(Records from a collection)
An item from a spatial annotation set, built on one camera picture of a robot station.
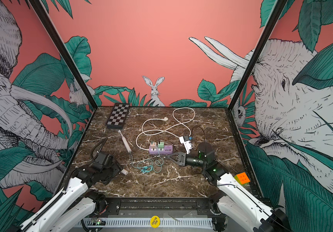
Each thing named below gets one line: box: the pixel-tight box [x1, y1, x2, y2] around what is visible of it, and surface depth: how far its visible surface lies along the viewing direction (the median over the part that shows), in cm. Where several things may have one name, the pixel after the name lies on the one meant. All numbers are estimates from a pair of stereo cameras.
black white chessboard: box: [104, 102, 130, 130], surface depth 113 cm
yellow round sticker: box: [150, 215, 161, 229], surface depth 71 cm
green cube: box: [157, 141, 165, 149], surface depth 92 cm
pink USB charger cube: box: [150, 142, 157, 149], surface depth 92 cm
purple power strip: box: [149, 145, 174, 155], surface depth 95 cm
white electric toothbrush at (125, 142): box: [117, 129, 132, 153], surface depth 100 cm
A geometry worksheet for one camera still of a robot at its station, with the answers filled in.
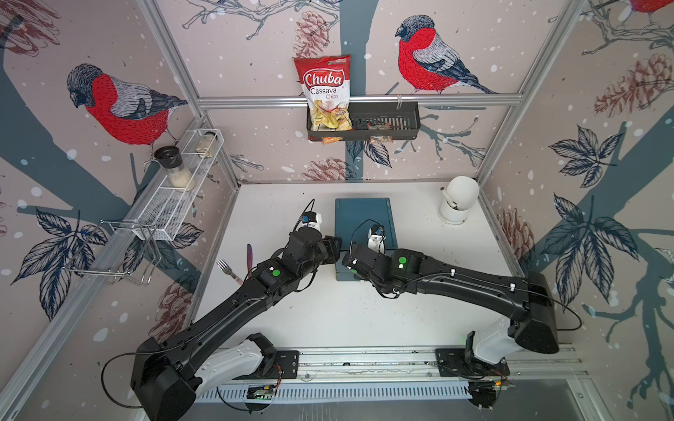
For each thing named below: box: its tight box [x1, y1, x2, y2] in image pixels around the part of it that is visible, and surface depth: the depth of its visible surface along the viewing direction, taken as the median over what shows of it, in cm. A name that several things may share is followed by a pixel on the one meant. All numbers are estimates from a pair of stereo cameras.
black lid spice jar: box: [153, 145, 196, 193], surface depth 72 cm
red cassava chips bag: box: [293, 54, 353, 145], surface depth 85 cm
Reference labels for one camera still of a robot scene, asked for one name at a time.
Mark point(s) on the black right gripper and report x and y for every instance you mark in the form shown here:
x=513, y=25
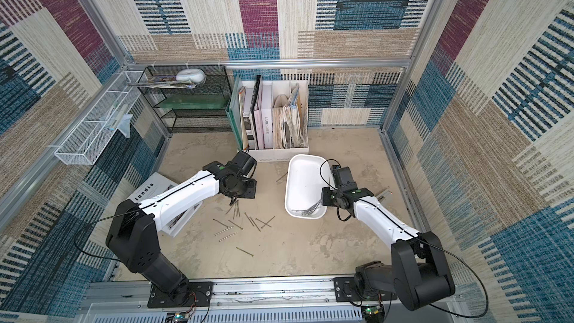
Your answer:
x=326, y=197

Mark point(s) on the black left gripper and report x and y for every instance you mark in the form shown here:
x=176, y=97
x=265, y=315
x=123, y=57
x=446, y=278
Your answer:
x=251, y=192

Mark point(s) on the steel nail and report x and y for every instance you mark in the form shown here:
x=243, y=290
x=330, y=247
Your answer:
x=309, y=211
x=265, y=224
x=245, y=252
x=221, y=223

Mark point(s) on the white plastic storage box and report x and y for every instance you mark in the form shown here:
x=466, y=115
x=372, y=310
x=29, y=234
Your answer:
x=305, y=180

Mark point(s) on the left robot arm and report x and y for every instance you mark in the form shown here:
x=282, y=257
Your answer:
x=133, y=234

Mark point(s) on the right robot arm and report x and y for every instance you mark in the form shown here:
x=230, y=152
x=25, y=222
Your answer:
x=418, y=275

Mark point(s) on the green folder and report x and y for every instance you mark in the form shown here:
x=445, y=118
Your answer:
x=234, y=113

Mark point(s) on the white perforated file organizer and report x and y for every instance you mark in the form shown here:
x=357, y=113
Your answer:
x=275, y=119

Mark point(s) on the white round device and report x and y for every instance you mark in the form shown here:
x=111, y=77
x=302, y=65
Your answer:
x=191, y=76

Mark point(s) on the black wire shelf rack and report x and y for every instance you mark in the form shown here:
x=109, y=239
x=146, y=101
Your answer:
x=187, y=108

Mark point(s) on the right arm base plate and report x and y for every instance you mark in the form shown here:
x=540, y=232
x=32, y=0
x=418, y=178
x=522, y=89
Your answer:
x=351, y=289

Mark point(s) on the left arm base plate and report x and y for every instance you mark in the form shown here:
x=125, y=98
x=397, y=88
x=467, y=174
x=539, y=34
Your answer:
x=192, y=294

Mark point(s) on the white wire wall basket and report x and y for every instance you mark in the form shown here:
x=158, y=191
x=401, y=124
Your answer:
x=106, y=117

§ How to complete this task:
Search the entries for the word "what" and copy every line that has it.

§ Response:
Each thing named below gets one line: box: the pixel-tight box [x1, y1, x2, y2] around what is visible of it, and surface depth: how far its visible surface lies along the viewing direction (the median over the part that shows), in cm. Where several things may have one name, the pixel after the name lies on the one meant. All numbers are estimates from a pair of stereo cameras.
For each thing named below: box: its tight box [x1, y1, x2, y2] in image pixels around the part of it that is visible, and surface depth: the depth of its visible surface along the viewing direction, taken as the median over what shows of it, in cm. A name that several things may share is followed by a pixel on the one meant. All numbers are estimates from a pair of stereo cameras.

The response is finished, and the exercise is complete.